Pourtant, le souhait des réfugiés syriens, dont les trois quarts sont des femmes et des enfants qui vivent des conditions humanitaires très difficiles, est de rentrer au pays. La majorité des réfugiés vit en effet dans des campements sauvages. Selon un rapport de l’Unicef, 72 % des réfugiés au Liban ont besoin d’une aide humanitaire continue et 30 % d’entre eux vivent dans des abris médiocres (tentes, garages, immeubles désaffectés, chantiers abandonnés). Dans un rapport publié à la fin du mois de novembre dernier, l’ONG Human Rights Watch tire la sonnette d’alarme sur le sort des réfugiées syriennes au Liban et affirme que certaines d’entre elles sont victimes d’agressions et de harcèlement sexuel.

Appel à l’aide

Pour gérer le flux de réfugiés, le président libanais, Michel Sleiman, a lancé à plusieurs reprises un appel à l’aide internationale pour soutenir ce « lourd fardeau » qui dépasse les capacités d’accueil de son pays, pauvre en ressources et surendetté. A la demande de l’Etat libanais, la Banque mondiale a entrepris une évaluation de la situation, en coopération avec des agences des Nations-Unies, l’Union européenne et le Fonds monétaire international. Les conclusions sont alarmantes.
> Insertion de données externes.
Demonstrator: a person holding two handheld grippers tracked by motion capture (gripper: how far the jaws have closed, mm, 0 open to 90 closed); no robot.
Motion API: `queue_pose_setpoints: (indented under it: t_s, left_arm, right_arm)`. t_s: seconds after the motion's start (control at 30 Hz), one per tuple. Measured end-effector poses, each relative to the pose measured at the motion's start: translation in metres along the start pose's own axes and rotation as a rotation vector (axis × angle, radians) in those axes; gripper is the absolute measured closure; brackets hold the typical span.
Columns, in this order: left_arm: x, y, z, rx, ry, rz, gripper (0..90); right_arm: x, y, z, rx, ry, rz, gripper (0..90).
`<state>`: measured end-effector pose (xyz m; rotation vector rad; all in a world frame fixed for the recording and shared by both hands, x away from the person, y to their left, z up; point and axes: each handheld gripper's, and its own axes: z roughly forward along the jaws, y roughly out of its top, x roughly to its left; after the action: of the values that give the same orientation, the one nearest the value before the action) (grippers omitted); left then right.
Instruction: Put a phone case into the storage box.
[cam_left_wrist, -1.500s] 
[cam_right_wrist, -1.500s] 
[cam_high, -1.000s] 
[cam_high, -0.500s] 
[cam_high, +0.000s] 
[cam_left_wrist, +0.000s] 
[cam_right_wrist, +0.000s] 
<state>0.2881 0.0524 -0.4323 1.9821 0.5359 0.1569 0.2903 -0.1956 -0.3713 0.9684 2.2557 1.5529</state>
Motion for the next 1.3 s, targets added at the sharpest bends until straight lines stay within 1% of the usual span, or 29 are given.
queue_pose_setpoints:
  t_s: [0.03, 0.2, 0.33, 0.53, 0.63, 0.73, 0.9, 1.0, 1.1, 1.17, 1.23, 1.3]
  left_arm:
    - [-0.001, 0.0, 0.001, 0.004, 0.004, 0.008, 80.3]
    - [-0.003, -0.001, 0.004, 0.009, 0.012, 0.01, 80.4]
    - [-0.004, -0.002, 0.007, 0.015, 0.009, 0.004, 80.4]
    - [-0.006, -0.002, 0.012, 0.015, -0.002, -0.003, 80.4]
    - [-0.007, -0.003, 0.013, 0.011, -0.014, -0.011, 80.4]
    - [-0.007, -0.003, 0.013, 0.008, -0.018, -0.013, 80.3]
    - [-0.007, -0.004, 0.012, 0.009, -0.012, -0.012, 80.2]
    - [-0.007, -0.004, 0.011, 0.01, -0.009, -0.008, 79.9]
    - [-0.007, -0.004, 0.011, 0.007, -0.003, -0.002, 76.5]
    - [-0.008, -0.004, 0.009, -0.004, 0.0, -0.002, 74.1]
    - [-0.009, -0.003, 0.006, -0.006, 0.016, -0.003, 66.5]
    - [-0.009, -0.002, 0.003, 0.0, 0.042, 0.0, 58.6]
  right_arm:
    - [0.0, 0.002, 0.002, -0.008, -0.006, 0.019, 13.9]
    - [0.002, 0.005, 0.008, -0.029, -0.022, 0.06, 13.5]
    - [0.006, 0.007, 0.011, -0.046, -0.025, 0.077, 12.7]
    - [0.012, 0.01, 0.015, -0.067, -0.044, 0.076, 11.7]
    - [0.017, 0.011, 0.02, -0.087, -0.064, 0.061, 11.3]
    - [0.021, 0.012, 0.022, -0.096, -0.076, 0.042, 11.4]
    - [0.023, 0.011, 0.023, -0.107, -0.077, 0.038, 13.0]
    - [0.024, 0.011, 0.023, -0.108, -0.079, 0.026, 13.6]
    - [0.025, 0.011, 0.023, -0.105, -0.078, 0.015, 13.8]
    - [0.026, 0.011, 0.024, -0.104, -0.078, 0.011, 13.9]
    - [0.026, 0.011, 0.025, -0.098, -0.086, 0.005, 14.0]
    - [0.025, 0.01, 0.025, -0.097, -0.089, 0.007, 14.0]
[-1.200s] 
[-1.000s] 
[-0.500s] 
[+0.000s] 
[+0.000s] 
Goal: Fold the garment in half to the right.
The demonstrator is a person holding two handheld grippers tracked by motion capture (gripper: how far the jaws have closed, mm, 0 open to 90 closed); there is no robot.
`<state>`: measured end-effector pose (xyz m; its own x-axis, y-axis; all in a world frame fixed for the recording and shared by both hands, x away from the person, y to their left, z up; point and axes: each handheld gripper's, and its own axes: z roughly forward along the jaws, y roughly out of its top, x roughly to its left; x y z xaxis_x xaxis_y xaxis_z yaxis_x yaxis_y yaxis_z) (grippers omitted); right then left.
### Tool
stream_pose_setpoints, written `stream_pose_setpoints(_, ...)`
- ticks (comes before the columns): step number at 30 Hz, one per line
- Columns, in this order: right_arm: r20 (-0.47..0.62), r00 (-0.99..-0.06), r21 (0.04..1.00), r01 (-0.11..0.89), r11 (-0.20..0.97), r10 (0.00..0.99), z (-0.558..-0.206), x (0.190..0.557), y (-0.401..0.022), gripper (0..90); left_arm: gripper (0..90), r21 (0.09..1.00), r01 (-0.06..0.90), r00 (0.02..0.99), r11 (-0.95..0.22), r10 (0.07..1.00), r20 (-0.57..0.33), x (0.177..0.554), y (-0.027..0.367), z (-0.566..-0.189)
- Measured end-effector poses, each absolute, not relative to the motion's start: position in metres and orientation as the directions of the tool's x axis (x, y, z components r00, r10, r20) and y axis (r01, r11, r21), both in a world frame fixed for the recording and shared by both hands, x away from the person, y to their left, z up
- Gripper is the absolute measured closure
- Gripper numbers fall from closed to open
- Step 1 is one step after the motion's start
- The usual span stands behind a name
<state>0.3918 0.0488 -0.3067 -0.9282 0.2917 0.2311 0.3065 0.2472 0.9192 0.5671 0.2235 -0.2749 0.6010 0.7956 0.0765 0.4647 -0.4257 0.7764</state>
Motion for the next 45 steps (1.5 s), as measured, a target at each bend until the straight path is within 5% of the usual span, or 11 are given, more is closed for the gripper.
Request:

A la fin de 2014, le nombre de réfugiés dépassera 1,6 million, soit 37 % de la population libanaise. L’Etat va devoir débourser des milliards de dollars pour répondre à la demande croissante de services publics (eau, électricité, nourriture, santé et éducation). Selon une estimation de la Banque mondiale, pour le Liban, la facture de la guerre en Syrie s’élèvera à 7,5 milliards de dollars fin 2014.

« Au Liban, nous sommes au niveau L3, c’est le degré d’urgence maximal. Cela signifie que le fossé entre les infrastructures existantes et les besoins des populations est le plus élevé qui soit. C’est le seul L3 dans le monde actuellement », explique Typhaine Gendron, responsable du bureau de l’Unicef à Zahlé, au Liban.

La Banque mondiale s’est engagée à créer un groupe international de soutien au Liban (ISG) pour aider le pays à gérer l’afflux massif de réfugiés. Cette initiative témoigne d’un nouveau modèle de coopération internationale face à une crise. Elle offre une aide au développement accompagnant des interventions humanitaires de court terme. Organisations humanitaires, ONG locales et internationales et centres officiels essayent, avec des moyens souvent réduits, d’aider ces réfugiés : une goutte d’eau dans l’océan.

« Le pays du Cèdre subit de plein fouet les retombées économiques et sociales de la crise syrienne. Le Liban est toujours la victime des conflits politiques qui sévissent dans la région », conclut Gamal Abdel-Gawad du CEPS d’Al- Ahram.